An unchanged copy of each entry below is needed; keep the pictures out of it.

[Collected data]
###
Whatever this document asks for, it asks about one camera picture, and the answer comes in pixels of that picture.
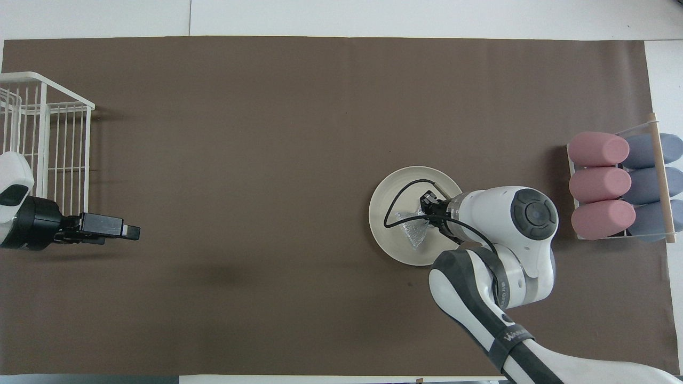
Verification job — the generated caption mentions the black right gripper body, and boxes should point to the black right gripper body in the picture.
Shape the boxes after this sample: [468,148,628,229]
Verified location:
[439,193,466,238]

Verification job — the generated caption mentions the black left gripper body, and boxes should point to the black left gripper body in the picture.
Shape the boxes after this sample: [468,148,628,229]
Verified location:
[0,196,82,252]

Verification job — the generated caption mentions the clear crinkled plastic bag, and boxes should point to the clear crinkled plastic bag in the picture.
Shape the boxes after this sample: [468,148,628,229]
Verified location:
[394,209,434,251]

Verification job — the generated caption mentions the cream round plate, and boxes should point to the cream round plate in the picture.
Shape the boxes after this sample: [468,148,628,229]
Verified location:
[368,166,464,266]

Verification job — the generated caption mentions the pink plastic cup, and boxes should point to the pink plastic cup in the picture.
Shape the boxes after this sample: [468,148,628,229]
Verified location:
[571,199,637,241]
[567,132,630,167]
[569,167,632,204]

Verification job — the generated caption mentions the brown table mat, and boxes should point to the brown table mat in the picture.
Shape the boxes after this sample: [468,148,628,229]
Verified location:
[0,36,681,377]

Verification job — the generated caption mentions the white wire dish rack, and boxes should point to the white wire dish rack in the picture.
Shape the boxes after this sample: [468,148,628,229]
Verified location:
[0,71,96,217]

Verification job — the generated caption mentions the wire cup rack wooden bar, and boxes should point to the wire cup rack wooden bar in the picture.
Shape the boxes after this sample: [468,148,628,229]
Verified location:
###
EXERCISE ANSWER:
Whatever this document asks for, it asks about one camera picture, and the answer comes in pixels of that picture.
Verification job — the generated caption mentions the black right gripper body, and boxes should point to the black right gripper body in the picture.
Shape the boxes after this sample: [468,148,628,229]
Verified location:
[439,193,466,238]

Verification job — the generated caption mentions the black left gripper body, and boxes should point to the black left gripper body in the picture.
Shape the boxes after this sample: [468,148,628,229]
Verified location:
[0,196,82,252]

Verification job — the generated caption mentions the clear crinkled plastic bag, and boxes should point to the clear crinkled plastic bag in the picture.
Shape the boxes after this sample: [468,148,628,229]
Verified location:
[394,209,434,251]

Verification job — the generated caption mentions the cream round plate, and boxes should point to the cream round plate in the picture.
Shape the boxes after this sample: [468,148,628,229]
Verified location:
[368,166,464,266]

Verification job — the generated caption mentions the pink plastic cup, and boxes should point to the pink plastic cup in the picture.
Shape the boxes after this sample: [468,148,628,229]
Verified location:
[571,199,637,241]
[567,132,630,167]
[569,167,632,204]

Verification job — the generated caption mentions the brown table mat, and boxes should point to the brown table mat in the picture.
Shape the boxes after this sample: [468,148,628,229]
Verified location:
[0,36,681,377]

Verification job — the generated caption mentions the white wire dish rack, and boxes should point to the white wire dish rack in the picture.
Shape the boxes after this sample: [468,148,628,229]
Verified location:
[0,71,96,217]

Verification job — the generated caption mentions the wire cup rack wooden bar, and boxes should point to the wire cup rack wooden bar in the picture.
Shape the boxes after this sample: [468,148,628,229]
Verified location:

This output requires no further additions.